He has an inspiring story, and he's about to add a few more page-turning chapters to it.
Reverend Mel Macarthur of Wentworth Falls, 68, has endured six cycles of chemotherapy and a bone marrow transplant since being diagnosed with lymphoma a decade ago, but that will not deter him from walking the El Camino de Santiago for the second time in as many years, next month.
Popularised in the movie, The Way, the former Central Blue Mountains Uniting Church minister will be one of more than 100,000 pilgrims from over 100 countries to make the trek to Spain this year, making the Camino the most famous pilgrimage in the world.
Rev Macarthur finds the Christian pilgrimage to the 9th century cathedral of Santiago de Compostela in Galicia in north-western Spain, where the apostle Saint James is said to be buried, so enjoyable, he is doing a doctorate on pilgrimages and hopes one day to take groups of other cancer survivors, or troubled adolescents (he has a background in youth work) on the same journey.
"I appreciate my pilgrimages and remote area hikes much more as a cancer patient than I did in my pre-cancer days.
"For me the Camino is the opportunity to have five or six weeks to reflect on life. The international nature appeals to me very much. The people I meet along the way are the highlight."
It's not his first pilgrimage. He rode from Dublin to Jerusalem via Rome in 1998. And two years later he did a bike trip from Sydney to Alice Springs. He's completed many more since then in Australia and overseas.
"My pilgrimages have all brought about changes in me in one way or another. Periods of deep reflection and deep connection with other people sharing the long journey tend to both influence and inform me. Sometimes it can be transformative".
Crediting his good health to the Nepean Hospital Cancer Care Centre, he sees the walk as "honouring them". One centre staff member - "the person who put the first canula in my arm 10 years ago" - had even accompanied him on his many pilgrimages to Tasmania, he said.
"The staff at the Nepean Hospital Cancer Care Centre have put time, effort and expertise into my treatment and to use my potentials to their fullest is to honour their efforts in extending my life. It is a priceless gift they have given me. All of my fitness and discipline could never have brought it about without their care, skill and knowledge."
He says the spiritual "life affirming" journeys "keep him off the streets" and he's looking forward to his wife Anne Lawrence and friend, Ian Curtois of Hazelbrook, joining him on this trip.
Rev Macarthur said that "commonality of purpose and camaraderie along the Way do make the ending rather special" and while his body will take him he'll give thanks "for that body and the discipline that will take me to Santiago".
"My non Hodgkins lymphoma is in remission currently.
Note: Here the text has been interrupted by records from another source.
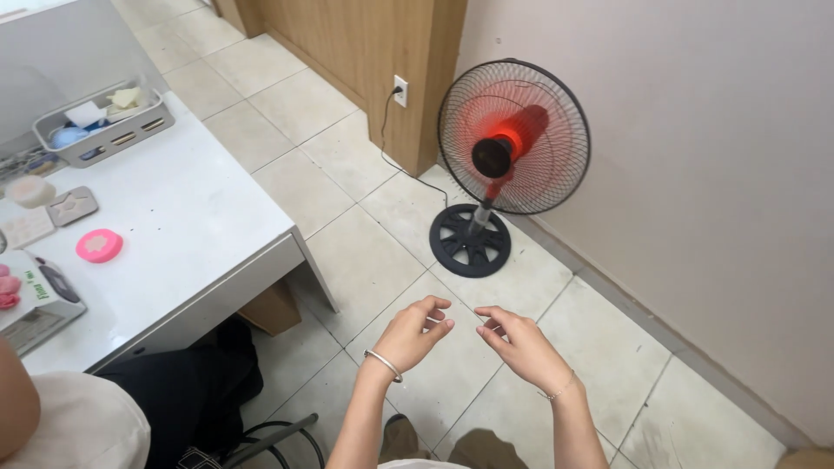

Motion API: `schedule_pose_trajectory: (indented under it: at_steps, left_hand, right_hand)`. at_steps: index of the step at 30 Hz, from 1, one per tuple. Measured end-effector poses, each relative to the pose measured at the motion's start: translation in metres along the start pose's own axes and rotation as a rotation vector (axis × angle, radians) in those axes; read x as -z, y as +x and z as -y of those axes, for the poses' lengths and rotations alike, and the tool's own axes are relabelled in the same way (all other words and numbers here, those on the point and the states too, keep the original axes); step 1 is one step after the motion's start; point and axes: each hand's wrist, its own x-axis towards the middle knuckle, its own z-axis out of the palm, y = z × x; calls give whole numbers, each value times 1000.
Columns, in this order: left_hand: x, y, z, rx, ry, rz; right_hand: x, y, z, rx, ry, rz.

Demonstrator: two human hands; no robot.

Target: Picking up decorative wax flower candles from a display shelf and placing them on a production workbench.

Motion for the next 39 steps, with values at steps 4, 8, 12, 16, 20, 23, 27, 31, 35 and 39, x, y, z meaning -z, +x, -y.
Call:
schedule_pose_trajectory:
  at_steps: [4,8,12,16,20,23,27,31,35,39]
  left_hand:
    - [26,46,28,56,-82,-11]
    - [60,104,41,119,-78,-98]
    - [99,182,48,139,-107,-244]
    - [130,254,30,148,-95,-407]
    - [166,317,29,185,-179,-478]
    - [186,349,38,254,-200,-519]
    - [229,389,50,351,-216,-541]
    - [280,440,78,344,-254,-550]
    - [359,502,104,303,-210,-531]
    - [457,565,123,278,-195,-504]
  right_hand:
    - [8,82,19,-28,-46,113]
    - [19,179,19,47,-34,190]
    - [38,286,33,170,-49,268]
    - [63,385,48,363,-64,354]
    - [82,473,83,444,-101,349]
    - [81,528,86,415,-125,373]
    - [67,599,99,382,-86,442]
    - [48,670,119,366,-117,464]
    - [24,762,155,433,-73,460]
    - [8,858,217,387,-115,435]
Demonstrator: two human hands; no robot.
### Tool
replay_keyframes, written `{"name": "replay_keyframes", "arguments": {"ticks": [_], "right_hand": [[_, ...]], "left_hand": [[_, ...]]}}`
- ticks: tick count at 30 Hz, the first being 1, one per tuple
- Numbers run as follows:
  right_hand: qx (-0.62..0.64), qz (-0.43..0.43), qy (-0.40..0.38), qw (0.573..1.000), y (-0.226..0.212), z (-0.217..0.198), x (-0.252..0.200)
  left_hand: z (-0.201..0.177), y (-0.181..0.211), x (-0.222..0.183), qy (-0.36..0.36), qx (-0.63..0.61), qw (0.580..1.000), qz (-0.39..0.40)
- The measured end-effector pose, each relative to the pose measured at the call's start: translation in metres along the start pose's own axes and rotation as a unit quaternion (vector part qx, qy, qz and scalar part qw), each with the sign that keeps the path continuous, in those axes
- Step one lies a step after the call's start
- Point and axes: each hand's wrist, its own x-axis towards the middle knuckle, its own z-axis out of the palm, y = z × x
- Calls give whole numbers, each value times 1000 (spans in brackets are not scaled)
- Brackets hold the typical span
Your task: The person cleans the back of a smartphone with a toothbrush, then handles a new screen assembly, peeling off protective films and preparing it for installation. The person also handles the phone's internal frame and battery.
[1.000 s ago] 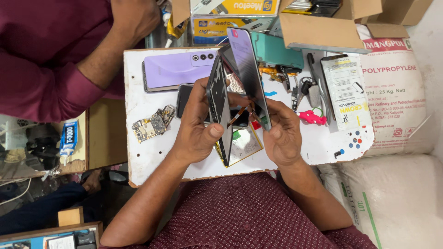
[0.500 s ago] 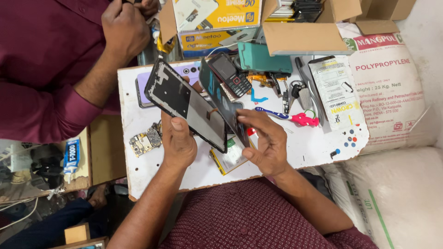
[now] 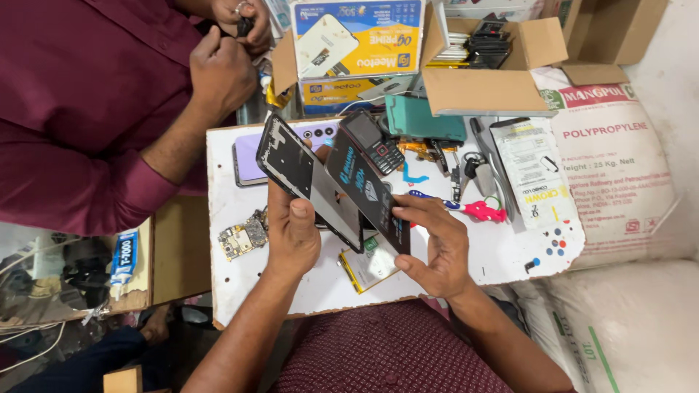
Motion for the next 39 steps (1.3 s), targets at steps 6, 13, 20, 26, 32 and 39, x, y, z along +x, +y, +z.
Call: {"name": "replay_keyframes", "arguments": {"ticks": [6, 13, 20, 26, 32, 39], "right_hand": [[-29, -14, -4, 999, 0, 4, 5], [21, 10, -31, 999, -5, 13, 8], [105, 40, -45, 993, 1, 21, 8], [151, 58, -47, 986, 5, 21, 9], [108, 51, -49, 992, 4, 23, 10], [60, 38, -57, 996, 4, 24, 10]], "left_hand": [[2, 1, 1, -1, 18, 1000, -3], [12, 12, 6, -47, 2, 999, 5], [19, 10, 8, -69, -83, 994, -30], [16, 4, 6, -44, -47, 998, -29], [19, 3, 5, -44, -54, 997, -34], [16, 2, 3, -64, -103, 992, -28]]}}
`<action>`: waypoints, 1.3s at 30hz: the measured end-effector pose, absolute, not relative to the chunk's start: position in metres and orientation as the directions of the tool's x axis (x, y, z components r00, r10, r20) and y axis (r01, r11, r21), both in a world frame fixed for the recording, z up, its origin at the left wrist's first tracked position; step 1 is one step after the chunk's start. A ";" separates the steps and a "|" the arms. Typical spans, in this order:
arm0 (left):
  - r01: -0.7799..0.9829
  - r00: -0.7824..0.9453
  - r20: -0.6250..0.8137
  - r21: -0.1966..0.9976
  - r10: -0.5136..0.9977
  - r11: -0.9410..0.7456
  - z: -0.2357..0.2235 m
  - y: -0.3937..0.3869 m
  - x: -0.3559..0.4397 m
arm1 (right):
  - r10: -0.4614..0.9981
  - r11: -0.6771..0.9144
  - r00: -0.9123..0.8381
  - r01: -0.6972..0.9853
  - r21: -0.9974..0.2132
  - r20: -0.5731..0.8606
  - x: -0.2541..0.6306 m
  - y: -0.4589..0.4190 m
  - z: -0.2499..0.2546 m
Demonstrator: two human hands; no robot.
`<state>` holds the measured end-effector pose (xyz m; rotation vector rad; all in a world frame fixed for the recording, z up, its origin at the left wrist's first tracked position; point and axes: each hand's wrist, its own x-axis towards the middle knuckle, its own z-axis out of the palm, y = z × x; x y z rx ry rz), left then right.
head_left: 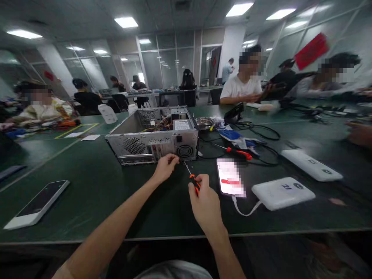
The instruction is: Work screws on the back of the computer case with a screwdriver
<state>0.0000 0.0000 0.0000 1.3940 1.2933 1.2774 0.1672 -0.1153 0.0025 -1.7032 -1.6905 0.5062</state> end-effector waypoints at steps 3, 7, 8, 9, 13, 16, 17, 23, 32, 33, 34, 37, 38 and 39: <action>-0.030 -0.003 0.023 0.999 1.000 -0.023 0.000 -0.001 0.001 | 0.972 0.112 0.078 0.672 -0.732 0.220 0.166 -0.119 0.001; -0.227 0.100 -0.089 0.968 0.991 0.110 0.004 -0.003 0.000 | 0.965 0.151 0.077 0.617 -0.773 0.250 0.165 -0.119 0.000; -0.258 0.125 -0.107 0.957 0.986 0.137 0.005 -0.004 0.000 | 0.964 0.158 0.075 0.606 -0.780 0.254 0.165 -0.119 0.001; -0.280 0.149 -0.121 0.947 0.981 0.160 0.006 -0.005 -0.001 | 0.964 0.163 0.074 0.597 -0.785 0.257 0.165 -0.119 0.001; -0.344 0.224 -0.163 0.909 0.961 0.234 0.011 -0.007 0.000 | 0.963 0.170 0.071 0.582 -0.795 0.258 0.165 -0.119 0.003; -0.400 0.247 -0.196 0.871 0.949 0.284 0.012 -0.007 0.000 | 0.967 0.165 0.066 0.582 -0.796 0.248 0.166 -0.120 0.003; -0.417 0.248 -0.205 0.860 0.947 0.295 0.012 -0.006 0.000 | 0.967 0.165 0.063 0.582 -0.797 0.246 0.166 -0.120 0.003; -0.447 0.240 -0.210 0.843 0.948 0.300 0.011 -0.006 -0.003 | 0.964 0.190 0.045 0.574 -0.797 0.262 0.166 -0.121 0.002; -0.451 0.255 -0.197 0.841 0.947 0.297 0.009 -0.006 -0.003 | 0.966 0.183 0.044 0.578 -0.795 0.254 0.165 -0.119 0.001; -0.454 0.259 -0.190 0.841 0.947 0.293 0.009 -0.006 -0.004 | 0.967 0.183 0.042 0.578 -0.795 0.253 0.165 -0.119 0.002; -0.458 0.262 -0.183 0.841 0.947 0.289 0.008 -0.005 -0.004 | 0.967 0.184 0.039 0.580 -0.793 0.252 0.164 -0.119 0.002; -0.467 0.271 -0.169 0.838 0.948 0.283 0.008 -0.005 -0.005 | 0.969 0.180 0.035 0.580 -0.795 0.245 0.164 -0.120 0.002; -0.468 0.269 -0.167 0.838 0.949 0.280 0.008 -0.005 -0.006 | 0.969 0.179 0.036 0.578 -0.796 0.243 0.164 -0.120 0.002; -0.468 0.267 -0.166 0.839 0.949 0.278 0.008 -0.005 -0.006 | 0.970 0.177 0.037 0.578 -0.796 0.242 0.165 -0.120 0.003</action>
I feel confident enough about my health to have undertaken another doctorate at the beginning of this year.
"However, my lymphoma has relapsed once before, five years after my six cycles of chemotherapy and antibody therapy. So, who knows what the future holds?
"What I can say is I plan to pursue my physical, intellectual and spiritual activities unrelentingly. If that worked out to be for not very much longer, that would be OK; it would be preposterous of me to complain of such an eventuality when it has been 10 years since my diagnosis, 10 years crammed with great, life shaping experiences."